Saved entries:
::::::::::

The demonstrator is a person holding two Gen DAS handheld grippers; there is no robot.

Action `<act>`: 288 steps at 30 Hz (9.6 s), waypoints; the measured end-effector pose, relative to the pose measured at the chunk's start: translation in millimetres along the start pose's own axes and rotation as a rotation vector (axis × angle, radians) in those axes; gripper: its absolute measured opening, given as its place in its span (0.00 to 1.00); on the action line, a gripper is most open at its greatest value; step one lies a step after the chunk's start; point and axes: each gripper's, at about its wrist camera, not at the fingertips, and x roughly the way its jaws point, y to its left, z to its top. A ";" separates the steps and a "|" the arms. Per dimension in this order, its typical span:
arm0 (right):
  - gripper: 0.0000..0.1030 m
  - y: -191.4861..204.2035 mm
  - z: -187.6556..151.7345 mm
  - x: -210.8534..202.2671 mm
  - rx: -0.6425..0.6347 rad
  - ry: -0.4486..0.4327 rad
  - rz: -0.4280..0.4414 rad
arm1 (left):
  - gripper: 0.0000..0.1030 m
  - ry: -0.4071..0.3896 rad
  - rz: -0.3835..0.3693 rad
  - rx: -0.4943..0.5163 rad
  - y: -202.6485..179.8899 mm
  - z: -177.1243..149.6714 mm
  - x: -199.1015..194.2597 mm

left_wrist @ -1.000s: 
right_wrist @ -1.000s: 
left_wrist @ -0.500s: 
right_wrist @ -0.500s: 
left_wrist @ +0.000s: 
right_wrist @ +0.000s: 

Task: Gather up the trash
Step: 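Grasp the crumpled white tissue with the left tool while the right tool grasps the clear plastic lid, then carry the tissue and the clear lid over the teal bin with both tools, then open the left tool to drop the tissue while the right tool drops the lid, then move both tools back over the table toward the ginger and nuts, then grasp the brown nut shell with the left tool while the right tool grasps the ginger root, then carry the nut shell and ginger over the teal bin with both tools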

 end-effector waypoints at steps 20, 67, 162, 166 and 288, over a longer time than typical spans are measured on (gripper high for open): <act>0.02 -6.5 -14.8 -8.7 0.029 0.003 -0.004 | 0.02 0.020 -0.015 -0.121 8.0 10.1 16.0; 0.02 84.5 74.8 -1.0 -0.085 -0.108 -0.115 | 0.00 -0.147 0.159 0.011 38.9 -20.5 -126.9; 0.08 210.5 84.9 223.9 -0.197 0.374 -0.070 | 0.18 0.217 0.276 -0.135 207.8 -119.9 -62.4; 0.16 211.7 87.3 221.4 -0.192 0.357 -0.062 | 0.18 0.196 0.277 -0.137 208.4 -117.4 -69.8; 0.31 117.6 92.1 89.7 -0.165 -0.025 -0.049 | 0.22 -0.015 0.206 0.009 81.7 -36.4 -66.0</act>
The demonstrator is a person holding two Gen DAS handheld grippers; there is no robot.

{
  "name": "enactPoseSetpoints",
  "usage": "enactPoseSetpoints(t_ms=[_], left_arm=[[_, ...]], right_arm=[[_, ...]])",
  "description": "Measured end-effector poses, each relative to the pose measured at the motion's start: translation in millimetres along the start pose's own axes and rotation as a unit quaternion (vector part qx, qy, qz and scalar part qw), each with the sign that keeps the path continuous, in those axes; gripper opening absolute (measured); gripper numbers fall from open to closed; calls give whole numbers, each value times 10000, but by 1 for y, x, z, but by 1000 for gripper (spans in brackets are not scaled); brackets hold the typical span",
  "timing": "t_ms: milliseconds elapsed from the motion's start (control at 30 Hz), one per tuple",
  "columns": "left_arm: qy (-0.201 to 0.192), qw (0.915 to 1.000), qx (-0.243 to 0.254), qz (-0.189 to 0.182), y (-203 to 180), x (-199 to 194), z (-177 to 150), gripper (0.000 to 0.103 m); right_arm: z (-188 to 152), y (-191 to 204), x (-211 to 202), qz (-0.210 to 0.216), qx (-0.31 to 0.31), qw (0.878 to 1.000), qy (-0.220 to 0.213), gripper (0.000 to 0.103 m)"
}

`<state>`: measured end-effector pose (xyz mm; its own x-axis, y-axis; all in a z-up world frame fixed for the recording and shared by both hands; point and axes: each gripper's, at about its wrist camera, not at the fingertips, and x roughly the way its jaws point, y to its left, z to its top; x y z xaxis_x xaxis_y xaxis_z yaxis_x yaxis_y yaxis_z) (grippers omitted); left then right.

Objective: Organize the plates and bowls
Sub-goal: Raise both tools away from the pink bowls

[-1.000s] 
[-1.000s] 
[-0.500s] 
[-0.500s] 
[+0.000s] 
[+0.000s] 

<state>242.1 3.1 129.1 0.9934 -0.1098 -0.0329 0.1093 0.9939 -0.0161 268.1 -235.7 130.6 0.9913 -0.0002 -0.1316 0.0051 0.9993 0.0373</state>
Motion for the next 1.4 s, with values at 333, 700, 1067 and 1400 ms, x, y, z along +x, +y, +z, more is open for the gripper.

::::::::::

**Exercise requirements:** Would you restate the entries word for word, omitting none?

**Response to this exercise:**
The demonstrator is a person holding two Gen DAS handheld grippers; there is no robot.

Action `<act>`: 288 steps at 30 Hz (9.6 s), waypoints; the measured end-effector pose, relative to the pose measured at the chunk's start: translation in millimetres along the start pose's own axes and rotation as a rotation vector (axis × angle, radians) in those axes; gripper: its absolute measured opening, given as its place in its span (0.00 to 1.00); on the action line, a gripper is most open at its greatest value; step one lies a step after the chunk's start; point and axes: each gripper's, at about its wrist camera, not at the fingertips, and x roughly the way its jaws point, y to its left, z to its top. A ";" separates the steps and a "|" the arms. Per dimension in this order, its typical span:
arm0 (right):
  - gripper: 0.0000..0.1030 m
  - y: -191.4861..204.2035 mm
  - z: -187.6556..151.7345 mm
  - x: -210.8534..202.2671 mm
  - rx: -0.6425..0.6347 rad
  - ry: -0.4486..0.4327 rad
  - rz: -0.4280..0.4414 rad
arm1 (left):
  - gripper: 0.0000..0.1030 m
  - ry: -0.4071..0.3896 rad
  - rz: -0.3835..0.3693 rad
  - rx: -0.4943..0.5163 rad
  - y: -202.6485..179.8899 mm
  - z: -177.1243..149.6714 mm
  - x: -199.1015..194.2597 mm

left_wrist @ -1.000s: 
right_wrist @ -1.000s: 
left_wrist @ -0.500s: 
right_wrist @ -0.500s: 
left_wrist @ +0.000s: 
right_wrist @ +0.000s: 

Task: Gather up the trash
Step: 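Grasp the crumpled white tissue with the left tool while the right tool grasps the clear plastic lid, then carry the tissue and the clear lid over the teal bin with both tools, then open the left tool to drop the tissue while the right tool drops the lid, then move both tools back over the table toward the ginger and nuts, then grasp the brown nut shell with the left tool while the right tool grasps the ginger root, then carry the nut shell and ginger over the teal bin with both tools
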
 end-effector waypoints at steps 20, 67, 162, 166 and 288, over a longer time than typical spans are measured on (gripper high for open): <act>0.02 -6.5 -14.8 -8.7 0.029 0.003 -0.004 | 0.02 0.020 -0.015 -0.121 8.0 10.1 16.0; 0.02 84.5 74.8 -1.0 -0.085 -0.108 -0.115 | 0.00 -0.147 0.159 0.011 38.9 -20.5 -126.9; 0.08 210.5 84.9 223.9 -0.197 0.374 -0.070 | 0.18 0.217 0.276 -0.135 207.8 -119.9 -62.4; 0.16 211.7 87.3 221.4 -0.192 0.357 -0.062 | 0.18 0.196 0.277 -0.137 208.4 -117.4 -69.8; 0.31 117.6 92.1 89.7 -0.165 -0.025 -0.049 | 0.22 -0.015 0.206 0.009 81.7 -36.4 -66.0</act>
The demonstrator is a person holding two Gen DAS handheld grippers; there is no robot.

{
  "name": "enactPoseSetpoints",
  "usage": "enactPoseSetpoints(t_ms=[_], left_arm=[[_, ...]], right_arm=[[_, ...]])",
  "description": "Measured end-effector poses, each relative to the pose measured at the motion's start: translation in millimetres along the start pose's own axes and rotation as a unit quaternion (vector part qx, qy, qz and scalar part qw), each with the sign that keeps the path continuous, in those axes; gripper opening absolute (measured); gripper numbers fall from open to closed; calls give whole numbers, each value times 10000, but by 1 for y, x, z, but by 1000 for gripper (spans in brackets are not scaled); brackets hold the typical span",
  "timing": "t_ms: milliseconds elapsed from the motion's start (control at 30 Hz), one per tuple",
  "columns": "left_arm: qy (-0.201 to 0.192), qw (0.915 to 1.000), qx (-0.243 to 0.254), qz (-0.189 to 0.182), y (-203 to 180), x (-199 to 194), z (-177 to 150), gripper (0.000 to 0.103 m); right_arm: z (-188 to 152), y (-191 to 204), x (-211 to 202), qz (-0.210 to 0.216), qx (-0.31 to 0.31), qw (0.878 to 1.000), qy (-0.220 to 0.213), gripper (0.000 to 0.103 m)"
}

`<state>`: measured end-effector pose (xyz mm; its own x-axis, y-axis; all in a z-up world frame fixed for the recording and shared by both hands; point and axes: each gripper's, at about its wrist camera, not at the fingertips, and x roughly the way its jaws point, y to its left, z to its top; x y z xaxis_x xaxis_y xaxis_z yaxis_x yaxis_y yaxis_z) (grippers omitted); left then right.

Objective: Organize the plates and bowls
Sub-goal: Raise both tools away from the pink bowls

[-1.000s] 
[-1.000s] 
[-0.500s] 
[-0.500s] 
[+0.000s] 
[+0.000s] 

<state>242.1 3.1 129.1 0.9934 -0.1098 -0.0329 0.1093 0.9939 -0.0161 268.1 -235.7 130.6 0.9913 -0.0002 -0.1316 0.0051 0.9993 0.0373</state>
Motion for the next 1.4 s, with values at 333, 700, 1067 and 1400 ms, x, y, z along +x, +y, +z, more is open for the gripper.

There is no more to the output, and the exercise is done.